While the two were inside the store an Auburn student, Alfred Cook, drove up and parked his car and started to enter the store. Floyd stopped him and told him not to go in the store as a "stickup" was in progress. Cook retreated to his car and Floyd got in the car on the passenger side. Cook asked him if he was in on this and Floyd said, "Hell, no. Let's get out of here." Cook backed out to go to a nearby self-service station to call the police and Floyd rode with him. As Cook was driving from the store, he saw two black men come out of the store and run into the woods near the store. Cook told the operator at the service station to call the police as a robbery had occurred at the store. After the police were alerted, Cook and Floyd drove back to the store where Cook told Floyd to "Let's go inside and check on the man and see if he's all right, if we can help him." They got out of the car and started in the store when Floyd stopped and said he didn't want to go in there, saying, "The man is liable to be dead." Floyd then disappeared into the night.
This witness also found an open brown paper bag on the floor near the cash register. He observed currency in the bag.
The Lieutenant did not touch any thing on the floor and in the store except in feeling the body to see if the man was alive. He called Mr. Carlos Rabren and Mr. Richard Roper of the State Department of Toxicology and Criminal Investigation at Auburn and they immediately came to the scene of the homicide. Lieutenant Ronnie Watkins of the Lee County Sheriff's Department was called to take photographs of the store and scene of the homicide, including the body, the black hat, brown hat, black wig, the bag of money, a paring knife on the floor, and items or articles which had been knocked from the shelves and were lying on the floor, and some broken glass jars scattered around on the floor. After proper predicate was laid these photographs were admitted into evidence over appellant's objections.

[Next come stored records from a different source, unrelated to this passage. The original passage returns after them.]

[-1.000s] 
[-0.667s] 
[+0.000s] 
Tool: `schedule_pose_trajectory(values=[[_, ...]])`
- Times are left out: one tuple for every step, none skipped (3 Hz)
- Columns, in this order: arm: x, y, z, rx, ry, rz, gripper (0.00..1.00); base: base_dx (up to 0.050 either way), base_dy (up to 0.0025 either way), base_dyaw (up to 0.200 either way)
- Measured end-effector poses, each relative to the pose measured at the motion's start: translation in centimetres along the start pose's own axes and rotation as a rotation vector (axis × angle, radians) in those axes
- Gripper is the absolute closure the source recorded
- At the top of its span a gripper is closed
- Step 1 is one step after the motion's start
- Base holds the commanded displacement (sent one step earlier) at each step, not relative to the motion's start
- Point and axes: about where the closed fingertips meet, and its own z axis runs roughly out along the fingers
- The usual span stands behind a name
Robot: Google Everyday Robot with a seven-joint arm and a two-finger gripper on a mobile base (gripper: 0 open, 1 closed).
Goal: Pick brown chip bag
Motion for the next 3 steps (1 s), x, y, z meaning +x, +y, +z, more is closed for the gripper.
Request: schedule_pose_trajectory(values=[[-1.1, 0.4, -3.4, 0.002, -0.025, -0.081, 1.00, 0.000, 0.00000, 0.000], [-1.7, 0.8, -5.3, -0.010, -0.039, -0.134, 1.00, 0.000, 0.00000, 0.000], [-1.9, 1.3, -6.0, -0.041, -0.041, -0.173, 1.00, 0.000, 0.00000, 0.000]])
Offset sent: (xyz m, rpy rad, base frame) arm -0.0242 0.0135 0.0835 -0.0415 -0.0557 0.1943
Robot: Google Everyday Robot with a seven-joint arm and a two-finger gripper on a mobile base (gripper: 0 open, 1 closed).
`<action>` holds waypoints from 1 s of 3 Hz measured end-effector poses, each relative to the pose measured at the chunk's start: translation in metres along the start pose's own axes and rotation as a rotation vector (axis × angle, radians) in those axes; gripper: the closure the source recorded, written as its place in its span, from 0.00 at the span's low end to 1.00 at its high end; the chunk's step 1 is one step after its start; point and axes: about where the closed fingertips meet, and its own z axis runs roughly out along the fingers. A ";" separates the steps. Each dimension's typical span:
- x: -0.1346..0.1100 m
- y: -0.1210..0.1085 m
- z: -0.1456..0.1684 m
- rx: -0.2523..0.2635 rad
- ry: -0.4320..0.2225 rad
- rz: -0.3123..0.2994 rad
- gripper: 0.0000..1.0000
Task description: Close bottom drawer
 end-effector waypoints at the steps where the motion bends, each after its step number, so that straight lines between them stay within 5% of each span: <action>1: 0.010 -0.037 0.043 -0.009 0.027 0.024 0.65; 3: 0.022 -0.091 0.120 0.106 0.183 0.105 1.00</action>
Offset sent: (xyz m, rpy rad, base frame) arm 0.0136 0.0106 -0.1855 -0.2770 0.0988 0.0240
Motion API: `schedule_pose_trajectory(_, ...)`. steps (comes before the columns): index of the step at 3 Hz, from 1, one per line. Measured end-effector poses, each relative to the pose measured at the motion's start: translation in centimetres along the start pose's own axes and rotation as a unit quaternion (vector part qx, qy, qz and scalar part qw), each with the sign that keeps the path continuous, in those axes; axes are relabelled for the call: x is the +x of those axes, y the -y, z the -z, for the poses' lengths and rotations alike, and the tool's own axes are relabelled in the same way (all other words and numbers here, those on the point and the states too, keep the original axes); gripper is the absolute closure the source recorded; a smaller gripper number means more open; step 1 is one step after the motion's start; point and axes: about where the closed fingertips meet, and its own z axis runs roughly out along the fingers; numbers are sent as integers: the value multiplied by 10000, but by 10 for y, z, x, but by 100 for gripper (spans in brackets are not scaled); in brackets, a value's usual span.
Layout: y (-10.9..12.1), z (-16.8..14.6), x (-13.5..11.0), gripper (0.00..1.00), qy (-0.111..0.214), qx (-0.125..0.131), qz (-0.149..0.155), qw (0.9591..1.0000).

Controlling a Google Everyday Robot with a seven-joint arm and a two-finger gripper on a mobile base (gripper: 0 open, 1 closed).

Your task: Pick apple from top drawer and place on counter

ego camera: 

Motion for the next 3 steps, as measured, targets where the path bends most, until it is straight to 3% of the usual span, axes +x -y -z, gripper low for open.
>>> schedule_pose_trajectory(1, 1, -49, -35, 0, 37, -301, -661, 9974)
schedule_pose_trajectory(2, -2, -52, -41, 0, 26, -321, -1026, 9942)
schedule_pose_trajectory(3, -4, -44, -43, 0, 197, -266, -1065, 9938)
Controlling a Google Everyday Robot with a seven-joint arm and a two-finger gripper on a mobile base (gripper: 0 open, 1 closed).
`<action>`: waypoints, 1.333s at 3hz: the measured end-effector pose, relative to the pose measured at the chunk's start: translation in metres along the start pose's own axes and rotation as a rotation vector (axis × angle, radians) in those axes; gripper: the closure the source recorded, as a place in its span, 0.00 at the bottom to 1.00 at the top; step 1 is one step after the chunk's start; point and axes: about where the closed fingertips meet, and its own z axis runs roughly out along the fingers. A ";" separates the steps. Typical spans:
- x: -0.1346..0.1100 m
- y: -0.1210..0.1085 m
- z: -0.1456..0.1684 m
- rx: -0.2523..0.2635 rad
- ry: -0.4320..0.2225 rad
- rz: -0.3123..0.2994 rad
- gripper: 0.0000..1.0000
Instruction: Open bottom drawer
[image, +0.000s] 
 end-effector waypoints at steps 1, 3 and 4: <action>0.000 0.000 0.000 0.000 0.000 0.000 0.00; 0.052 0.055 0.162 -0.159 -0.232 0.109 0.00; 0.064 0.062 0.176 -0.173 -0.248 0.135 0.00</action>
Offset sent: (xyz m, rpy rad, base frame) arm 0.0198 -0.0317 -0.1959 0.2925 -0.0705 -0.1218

The body was carried to the morgue room of the Lee County Hospital where a post mortem examination was conducted by Mr. Roper at 10:30 P.M. on the night of the killing. Mr. Roper's qualifications were admitted by the attorneys for appellant, and he gave the following description of the general external examination:
After disrobing the body, Mr. Roper took photographs of the external wounds above described and these photographs were received in evidence over objections of appellant that they were calculated to inflame the passions of the jury and had no probative value in the case.
After the external examination, Mr. Roper performed a thoracic abdominal examination and also a cranial examination. He described his findings as follows:
He expressed the conclusion that death resulted from hemorrhage and shock associated with a gunshot wound to the middle of the chest in which two major arteries were penetrated. It was also his opinion that the cleancut wounds or lacerations on the arms, chin and body of the deceased were made by a knife or a knife-like object.
Mr. Carlos Rabren, Assistant Director of the Alabama Department of Toxicology and Criminal Investigation in Auburn, testified that he was at the scene of the crime at the same time as Mr. Roper. He said, "I noticed and recovered from underneath the right side of the body, a brown or tancolored hat; and laying next to the left foot of the body, partially on the left foot of the body, was a black-colored hat. Just outside the cashier's booth, behind a vacuum-type machine that was turned over was a black Afro-type wig there at the scene."
This witness further testified that he found a paring knife not too far from the wig and a broken piece of blade from this knife near the vacuum machine. He said that the knife had bloodstains on it, and there were bloodstains on the broken blade.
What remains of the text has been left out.